結果、私たちの体は音速すら超えてかっ飛んだ。
空気抵抗を無効化しておかなかったら、今頃えげつないことになっていただろう。っていうかイクシスさんの脚力どうなってるんだ。
「ひぃ、何だこの加速は!?」
「何だって、あなたがやったんだよ!」
「デタラメに蹴ったから方角がわからないぞ!」
「ストップストップ! 空中着地!」
「こ、こうか?」
進行方向に足を突き出したイクシスさん。薄い風の壁を幾重にも張って、それを砕きながら減速。最後にステップで勢いを完全に殺した。
流石にあの勢いからの急停止はヤバい。主に私がヤバい。ということでとっさの処置だったけど、上手く行ってよかった。
「と、止まったな。今のは風魔法か?」
「まぁね。それよりイクシスさんにもマップを共有化しておくよ。方向はそれで確かめてね」
「? それはどういう……ってなんだこれは!?」
心眼を通し、彼女の驚きが手に取るように分かった。マップウィンドウはどうやら問題なく彼女の視界に表示されたらしい。
尚、通話機能に関しては当然共有化しない。うっかりクラウたちと繋がっちゃうかも知れないから。PTストレージに関しても同じだ。
イクシスさんは緩やかに落下するのも構わず、暫しマップウィンドウの操作に四苦八苦していたが、それもすぐに終わり。

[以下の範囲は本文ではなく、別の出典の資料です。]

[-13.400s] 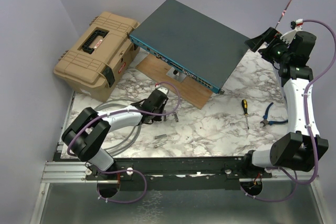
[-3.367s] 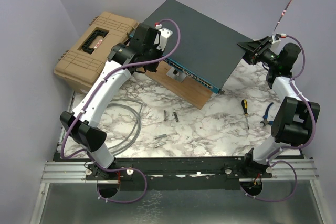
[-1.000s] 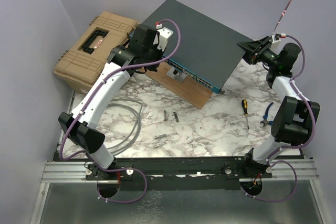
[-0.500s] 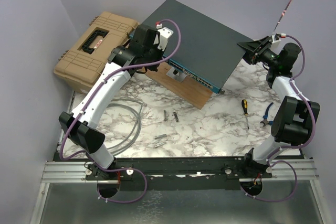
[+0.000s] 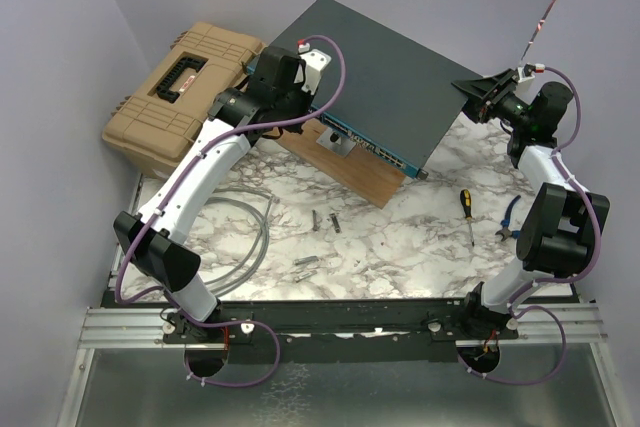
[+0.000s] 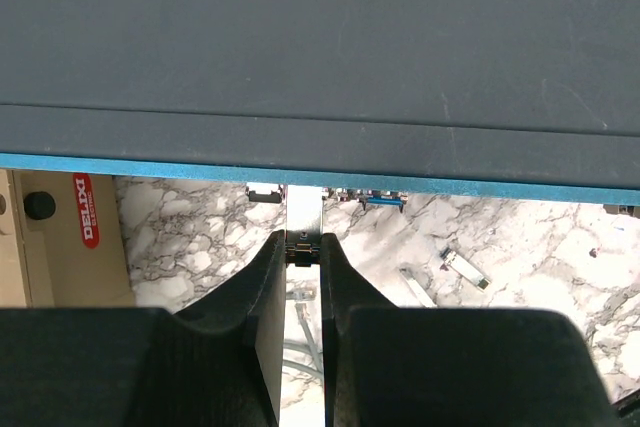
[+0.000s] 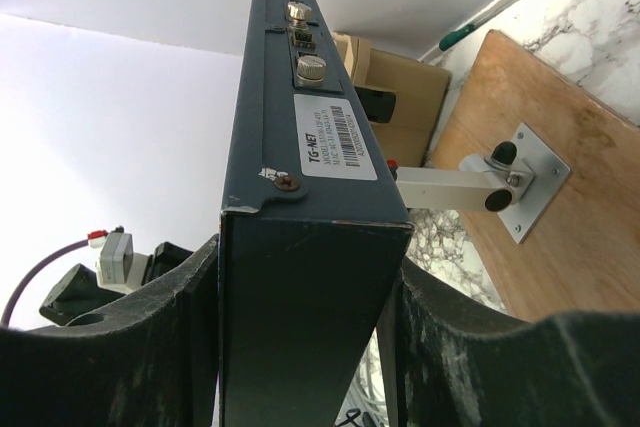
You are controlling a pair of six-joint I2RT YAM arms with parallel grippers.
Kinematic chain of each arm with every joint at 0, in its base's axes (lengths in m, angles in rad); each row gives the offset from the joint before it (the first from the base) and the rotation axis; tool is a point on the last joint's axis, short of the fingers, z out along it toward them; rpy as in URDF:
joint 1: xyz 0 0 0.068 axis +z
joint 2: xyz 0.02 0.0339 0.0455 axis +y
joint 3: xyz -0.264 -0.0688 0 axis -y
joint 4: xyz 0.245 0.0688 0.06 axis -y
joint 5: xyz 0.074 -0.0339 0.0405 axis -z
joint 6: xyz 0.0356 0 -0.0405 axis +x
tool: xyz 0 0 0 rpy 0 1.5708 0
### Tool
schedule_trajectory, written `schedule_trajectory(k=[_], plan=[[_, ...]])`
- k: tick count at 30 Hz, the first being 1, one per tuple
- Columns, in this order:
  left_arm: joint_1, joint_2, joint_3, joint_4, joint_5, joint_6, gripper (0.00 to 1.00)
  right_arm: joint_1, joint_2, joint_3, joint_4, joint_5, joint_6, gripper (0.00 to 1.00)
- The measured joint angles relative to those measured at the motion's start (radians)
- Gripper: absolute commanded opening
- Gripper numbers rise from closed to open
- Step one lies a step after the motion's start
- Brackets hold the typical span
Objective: Insert the plug into the switch port
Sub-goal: Insert the connector into the switch port.
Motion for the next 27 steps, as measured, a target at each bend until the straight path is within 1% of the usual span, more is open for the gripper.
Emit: schedule_trajectory(k=[3,6,9,13,18,22,25,27], plan=[[0.000,0.000,-0.006,0.011,-0.001,-0.006,0.01,0.000,0.001,0.000,0.001,0.000,0.003,0.32],[0.000,0.000,-0.026,0.056,-0.001,-0.014,0.03,0.000,0.001,0.000,0.002,0.000,0.003,0.32],[0.000,-0.003,-0.040,0.084,-0.001,-0.021,0.11,0.000,0.001,0.000,0.003,0.000,0.003,0.32],[0.000,-0.013,-0.057,0.100,-0.004,-0.031,0.27,0.000,0.001,0.000,0.003,-0.001,0.005,0.32],[-0.002,-0.038,-0.085,0.136,-0.011,-0.045,0.40,0.000,0.001,0.000,0.004,-0.002,0.005,0.32],[-0.004,-0.083,-0.113,0.187,-0.026,-0.053,0.44,0.000,0.001,0.000,0.004,-0.002,0.005,0.32],[-0.004,-0.122,-0.128,0.204,-0.037,-0.055,0.44,0.000,0.001,0.000,0.003,-0.002,0.005,0.32],[-0.005,-0.146,-0.140,0.208,-0.042,-0.056,0.42,0.000,0.001,0.000,0.003,-0.002,0.005,0.32]])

「なんと、こんな便利なスキルがあるなんてな……本当にキミは何者なんだ?」
「私もそれが知りたくて、一先ず武器作りをしてるんだよ」
「何者にも脅かされぬために、か」
「前に恐い目にも遭ってるからね。備えあれば憂いなし、だよ」
「なるほどな……ますますキミに興味が湧いたよ。クラウが気に入ったのも分かる」
「よせやい」
あまり真面目にツッコまれると、いろいろ事情を話す羽目になりそうだったので適当に茶化しておく。
それはさておき、どうやら方角の見定めも済んだようだ。
「ではミコトちゃん、今度こそ移動開始だ」
「了解。私のこと振り落とさないようにだけ気をつけてね」
「ああ、分かっているとも」
そうして勇者は空を駆けた。
それはきっと流星と見紛うような有様だったのではないだろうか。勇者の脚力と重力軽減、そして空気抵抗無効化。

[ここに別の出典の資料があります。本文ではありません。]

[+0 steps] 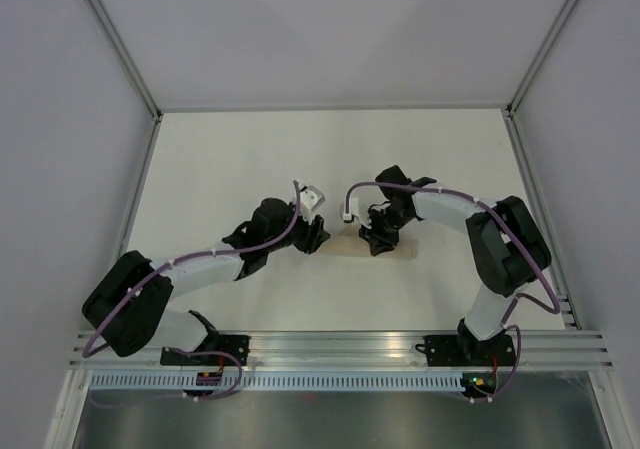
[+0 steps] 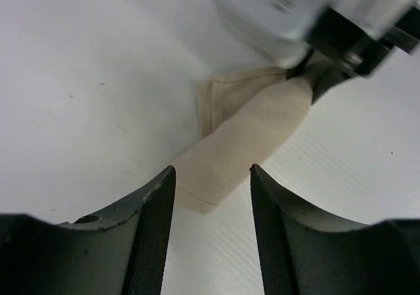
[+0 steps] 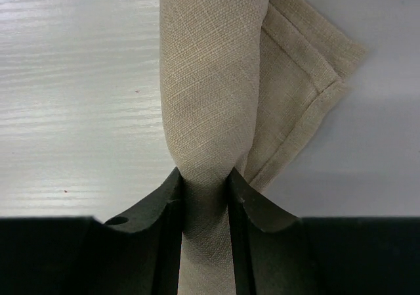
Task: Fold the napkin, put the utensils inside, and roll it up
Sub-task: Roll the napkin at the center of the board.
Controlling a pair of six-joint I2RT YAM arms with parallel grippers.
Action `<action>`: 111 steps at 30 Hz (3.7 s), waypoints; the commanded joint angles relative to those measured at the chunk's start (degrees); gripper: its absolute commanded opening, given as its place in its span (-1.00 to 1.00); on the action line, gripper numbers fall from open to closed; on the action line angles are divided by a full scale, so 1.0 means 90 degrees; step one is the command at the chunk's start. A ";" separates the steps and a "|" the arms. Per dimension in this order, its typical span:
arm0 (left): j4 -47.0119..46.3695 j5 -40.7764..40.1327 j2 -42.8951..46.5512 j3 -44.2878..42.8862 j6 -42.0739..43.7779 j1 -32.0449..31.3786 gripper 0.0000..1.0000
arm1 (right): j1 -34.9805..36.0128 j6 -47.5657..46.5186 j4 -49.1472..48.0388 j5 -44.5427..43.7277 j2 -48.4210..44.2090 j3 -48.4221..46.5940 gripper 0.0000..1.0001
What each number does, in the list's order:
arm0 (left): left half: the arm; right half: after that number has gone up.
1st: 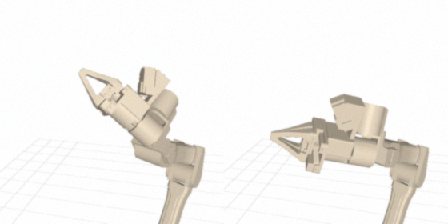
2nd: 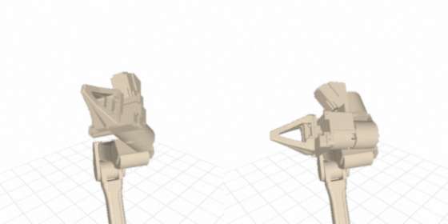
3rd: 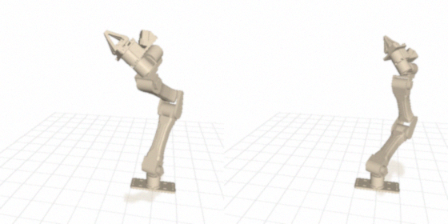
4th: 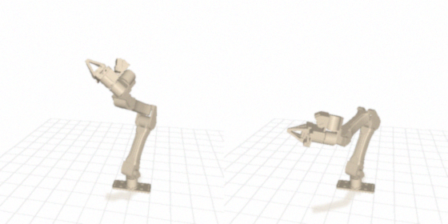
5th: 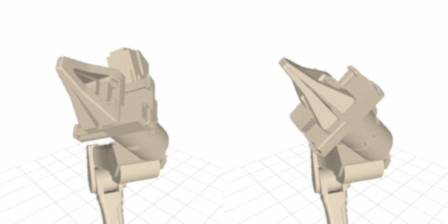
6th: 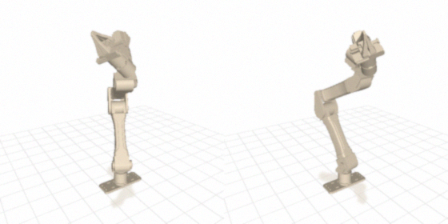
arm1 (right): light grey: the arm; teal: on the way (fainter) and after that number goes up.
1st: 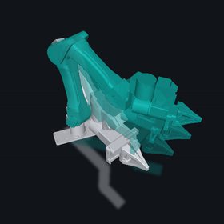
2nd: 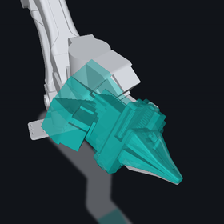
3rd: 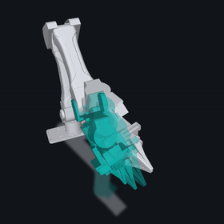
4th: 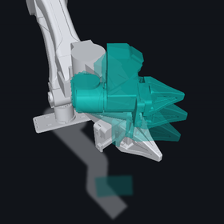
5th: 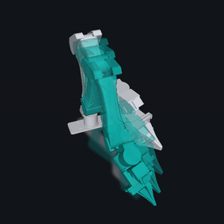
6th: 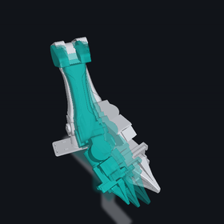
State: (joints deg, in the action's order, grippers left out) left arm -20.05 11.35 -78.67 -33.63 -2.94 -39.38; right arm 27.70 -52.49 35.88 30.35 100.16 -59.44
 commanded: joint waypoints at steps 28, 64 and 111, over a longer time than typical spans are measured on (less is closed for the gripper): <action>-0.1337 -0.3138 -0.2810 -0.0921 0.4370 -0.2803 0.32 | -0.0227 -0.0232 0.1404 0.0105 0.1967 -0.1071 -0.41; 0.1270 -0.0588 -0.3338 -0.1967 0.2895 -0.2197 -0.95 | -0.0685 0.0832 0.1238 0.0544 0.0962 -0.1354 0.40; 0.6650 0.3963 -0.6053 -0.6361 0.2699 -0.0020 -0.88 | -0.0756 0.0178 -0.2676 -0.0481 -0.3639 0.2668 0.71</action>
State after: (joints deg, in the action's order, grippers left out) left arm 27.27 47.46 -127.15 -90.52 20.05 -39.40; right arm 17.63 -48.75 20.82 31.64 68.75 -37.71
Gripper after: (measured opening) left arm 0.251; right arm 0.852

それらを用い、宙空を自在に走れるとなればきっと、最新鋭の音速ジェット機にだって遅れを取らないだろう。
流石に空気抵抗を無効化するだけじゃ身がもたないので、併せて重力負荷の無効化処理も行った。
おかげでMPがゴリゴリ削られていったが、目的地に着くまでに枯渇するようなことはなかった。
それくらい、短時間で到着してしまったのだ。
「信じられない……このマップが確かなら、ここはもうカソル上空ということになる」
「時間にして三〇分掛かってないね。私の脚力じゃこうは行かないよ……さすが勇者さま」
「私一人でもこうは行かないさ。うーん……本気でミコトちゃんを助手として雇いたくなってしまったな」
「まぁ暇な時はお手伝いくらいするよ」
「それは助かる。いや、本当に!」
そうして私たちはふわふわと地上までゆっくりと降り、果たして無事にカソルの村へ辿り着いたのだった。
村人は現在避難しているとのことで、文字通り人っ子一人いない状態だ。マップを見ても人の反応は認められない。
思えばこんなに遠出したことのない私は、イクシスさんの背から降りるなりキョロキョロと辺りの景色を興味深く眺めていたが、他方で彼女は面前にそびえる火山を眺めていた。
つられて私もそれを見上げる。頂からは白煙が登り、活火山アピールも甚だしい。有毒ガスが心配だ。
流石にマップのサーチ範囲にはその全容を捉えることが出来ていないため、未だワイバーンの特殊個体とやらをマップ上で確認することは出来ないが。
「なんだか、威圧感を感じるね……」
「ほう、分かるんだな。そう、恐らくこれがターゲットの気配だ」
なんとも怖気立ちそうな嫌なプレッシャーが、火山の方から感じられる。これはヤバい奴だとすぐ理解できた。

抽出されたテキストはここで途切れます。